— TASK —
Quote exactly and only this range of lines in the data below: the line that holds "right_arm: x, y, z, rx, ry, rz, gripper" to the line that holds "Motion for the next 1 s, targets", both included.

— SUPPLIED MATERIAL —

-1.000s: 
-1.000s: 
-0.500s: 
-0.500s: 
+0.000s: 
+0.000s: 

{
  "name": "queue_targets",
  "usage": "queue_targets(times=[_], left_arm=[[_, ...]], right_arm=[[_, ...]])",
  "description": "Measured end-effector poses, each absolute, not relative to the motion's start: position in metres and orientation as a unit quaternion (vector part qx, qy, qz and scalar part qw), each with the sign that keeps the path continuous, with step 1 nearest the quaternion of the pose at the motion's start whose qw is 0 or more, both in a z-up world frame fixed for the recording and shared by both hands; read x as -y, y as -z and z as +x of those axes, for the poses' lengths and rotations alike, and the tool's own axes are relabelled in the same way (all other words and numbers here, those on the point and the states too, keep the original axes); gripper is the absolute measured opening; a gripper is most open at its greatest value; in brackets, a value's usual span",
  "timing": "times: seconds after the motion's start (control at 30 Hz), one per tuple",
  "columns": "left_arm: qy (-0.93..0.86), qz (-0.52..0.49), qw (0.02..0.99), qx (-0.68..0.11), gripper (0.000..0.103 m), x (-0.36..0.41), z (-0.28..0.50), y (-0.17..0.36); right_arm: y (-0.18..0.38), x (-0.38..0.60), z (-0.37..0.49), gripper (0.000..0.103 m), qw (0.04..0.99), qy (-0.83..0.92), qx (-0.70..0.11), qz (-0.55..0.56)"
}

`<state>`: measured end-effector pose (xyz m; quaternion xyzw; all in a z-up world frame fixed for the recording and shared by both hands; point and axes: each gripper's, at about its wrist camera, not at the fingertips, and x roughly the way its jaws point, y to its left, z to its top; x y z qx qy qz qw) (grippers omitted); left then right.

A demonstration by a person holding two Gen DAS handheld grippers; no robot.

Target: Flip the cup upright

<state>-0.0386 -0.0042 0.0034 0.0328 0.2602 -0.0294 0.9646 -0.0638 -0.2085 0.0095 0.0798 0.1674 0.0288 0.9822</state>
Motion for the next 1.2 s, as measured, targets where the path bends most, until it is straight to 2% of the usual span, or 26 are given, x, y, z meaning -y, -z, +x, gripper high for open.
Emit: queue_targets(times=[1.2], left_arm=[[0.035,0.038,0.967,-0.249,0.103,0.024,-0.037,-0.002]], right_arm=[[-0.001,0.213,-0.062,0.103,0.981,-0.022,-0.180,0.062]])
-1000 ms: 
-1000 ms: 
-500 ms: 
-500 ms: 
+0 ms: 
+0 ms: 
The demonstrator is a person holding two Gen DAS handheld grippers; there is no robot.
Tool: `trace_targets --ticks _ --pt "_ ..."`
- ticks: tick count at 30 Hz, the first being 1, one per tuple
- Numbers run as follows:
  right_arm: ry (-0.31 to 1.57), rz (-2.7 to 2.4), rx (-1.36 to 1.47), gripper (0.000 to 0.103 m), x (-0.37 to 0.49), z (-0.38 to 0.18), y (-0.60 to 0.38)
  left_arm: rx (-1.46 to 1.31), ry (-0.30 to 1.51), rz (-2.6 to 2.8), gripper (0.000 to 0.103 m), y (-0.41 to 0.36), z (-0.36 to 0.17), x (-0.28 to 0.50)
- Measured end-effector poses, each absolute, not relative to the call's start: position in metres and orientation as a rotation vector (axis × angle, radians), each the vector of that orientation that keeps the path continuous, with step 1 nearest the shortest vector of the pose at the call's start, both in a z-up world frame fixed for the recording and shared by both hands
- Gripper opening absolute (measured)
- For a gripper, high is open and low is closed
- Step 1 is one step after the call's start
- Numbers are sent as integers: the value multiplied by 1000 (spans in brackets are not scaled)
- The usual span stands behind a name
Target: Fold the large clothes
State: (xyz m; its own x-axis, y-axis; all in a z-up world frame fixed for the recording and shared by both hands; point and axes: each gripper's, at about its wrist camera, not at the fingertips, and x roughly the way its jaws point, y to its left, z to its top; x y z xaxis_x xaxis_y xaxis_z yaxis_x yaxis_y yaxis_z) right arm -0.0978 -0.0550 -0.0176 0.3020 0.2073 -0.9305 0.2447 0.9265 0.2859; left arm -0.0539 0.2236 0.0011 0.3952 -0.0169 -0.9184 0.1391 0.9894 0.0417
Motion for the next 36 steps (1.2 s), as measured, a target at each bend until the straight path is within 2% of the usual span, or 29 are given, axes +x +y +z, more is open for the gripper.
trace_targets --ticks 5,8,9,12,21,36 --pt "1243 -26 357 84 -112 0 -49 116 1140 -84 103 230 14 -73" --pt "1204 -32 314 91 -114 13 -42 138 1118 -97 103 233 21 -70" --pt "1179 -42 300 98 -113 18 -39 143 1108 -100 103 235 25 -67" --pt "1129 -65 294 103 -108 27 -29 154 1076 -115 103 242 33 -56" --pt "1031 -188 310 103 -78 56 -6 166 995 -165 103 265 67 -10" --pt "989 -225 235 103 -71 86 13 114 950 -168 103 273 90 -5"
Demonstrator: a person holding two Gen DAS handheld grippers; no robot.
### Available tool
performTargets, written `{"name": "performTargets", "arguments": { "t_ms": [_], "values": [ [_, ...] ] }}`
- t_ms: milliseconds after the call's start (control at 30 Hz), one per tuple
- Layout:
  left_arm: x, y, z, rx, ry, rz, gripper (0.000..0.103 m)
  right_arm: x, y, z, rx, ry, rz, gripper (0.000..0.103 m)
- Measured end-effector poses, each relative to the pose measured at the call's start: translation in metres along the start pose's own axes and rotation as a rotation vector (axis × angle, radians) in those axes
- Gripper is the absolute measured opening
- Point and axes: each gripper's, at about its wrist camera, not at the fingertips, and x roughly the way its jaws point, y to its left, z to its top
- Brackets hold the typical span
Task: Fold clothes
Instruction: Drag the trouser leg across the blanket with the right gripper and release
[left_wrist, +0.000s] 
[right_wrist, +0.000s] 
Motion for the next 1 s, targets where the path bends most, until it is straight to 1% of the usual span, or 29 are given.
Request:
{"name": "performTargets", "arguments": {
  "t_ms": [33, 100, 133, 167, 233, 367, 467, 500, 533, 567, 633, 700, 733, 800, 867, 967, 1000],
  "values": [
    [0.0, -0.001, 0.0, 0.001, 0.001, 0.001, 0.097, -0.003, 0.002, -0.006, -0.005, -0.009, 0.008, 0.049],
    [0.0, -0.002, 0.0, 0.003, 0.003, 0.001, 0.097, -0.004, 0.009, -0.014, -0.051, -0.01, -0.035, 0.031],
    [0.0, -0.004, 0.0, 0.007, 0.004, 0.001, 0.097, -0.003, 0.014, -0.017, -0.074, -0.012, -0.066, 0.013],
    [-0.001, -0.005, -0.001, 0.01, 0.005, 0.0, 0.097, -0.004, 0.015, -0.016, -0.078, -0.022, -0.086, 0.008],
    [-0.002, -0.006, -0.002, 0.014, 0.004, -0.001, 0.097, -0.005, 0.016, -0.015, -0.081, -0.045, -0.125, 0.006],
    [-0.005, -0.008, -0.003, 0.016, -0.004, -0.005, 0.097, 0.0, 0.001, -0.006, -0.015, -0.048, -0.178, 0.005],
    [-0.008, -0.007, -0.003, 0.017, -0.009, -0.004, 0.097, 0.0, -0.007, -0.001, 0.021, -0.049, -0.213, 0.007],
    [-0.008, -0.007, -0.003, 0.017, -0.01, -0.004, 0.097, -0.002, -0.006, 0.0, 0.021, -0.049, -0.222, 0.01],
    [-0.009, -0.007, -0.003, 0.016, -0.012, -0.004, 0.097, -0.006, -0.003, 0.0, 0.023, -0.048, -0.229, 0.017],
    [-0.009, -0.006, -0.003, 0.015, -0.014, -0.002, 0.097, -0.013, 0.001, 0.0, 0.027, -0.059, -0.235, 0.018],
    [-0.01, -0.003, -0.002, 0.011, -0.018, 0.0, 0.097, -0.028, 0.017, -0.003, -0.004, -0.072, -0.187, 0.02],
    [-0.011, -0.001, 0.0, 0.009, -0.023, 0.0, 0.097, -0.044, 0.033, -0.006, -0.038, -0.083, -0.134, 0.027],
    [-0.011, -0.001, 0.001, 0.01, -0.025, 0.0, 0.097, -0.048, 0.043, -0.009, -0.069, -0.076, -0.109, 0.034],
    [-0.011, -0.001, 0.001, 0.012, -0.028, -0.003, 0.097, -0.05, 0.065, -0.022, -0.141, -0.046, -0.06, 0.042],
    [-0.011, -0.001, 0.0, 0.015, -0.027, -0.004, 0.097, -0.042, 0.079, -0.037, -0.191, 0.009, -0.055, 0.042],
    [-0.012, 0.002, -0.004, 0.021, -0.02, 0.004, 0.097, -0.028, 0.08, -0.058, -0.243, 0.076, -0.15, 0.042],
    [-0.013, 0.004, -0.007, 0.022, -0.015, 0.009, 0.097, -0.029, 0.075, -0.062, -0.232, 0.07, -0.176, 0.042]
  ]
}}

— TASK RESPONSE —
  right_arm: x, y, z, rx, ry, rz, gripper (0.000..0.103 m)
- Measured end-effector poses, each relative to the pose measured at the call's start: translation in metres along the start pose's own axes and rotation as a rotation vector (axis × angle, radians) in those axes
- Gripper is the absolute measured opening
- Point and axes: each gripper's, at about its wrist camera, not at the fingertips, and x roughly the way its jaws point, y to its left, z to its top
- Brackets hold the typical span
Task: Fold clothes
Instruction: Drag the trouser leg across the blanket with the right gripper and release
[left_wrist, +0.000s] 
[right_wrist, +0.000s] 
Motion for the next 1 s, targets where the path bends most, until it is straight to 1% of the usual span, or 29 are given.

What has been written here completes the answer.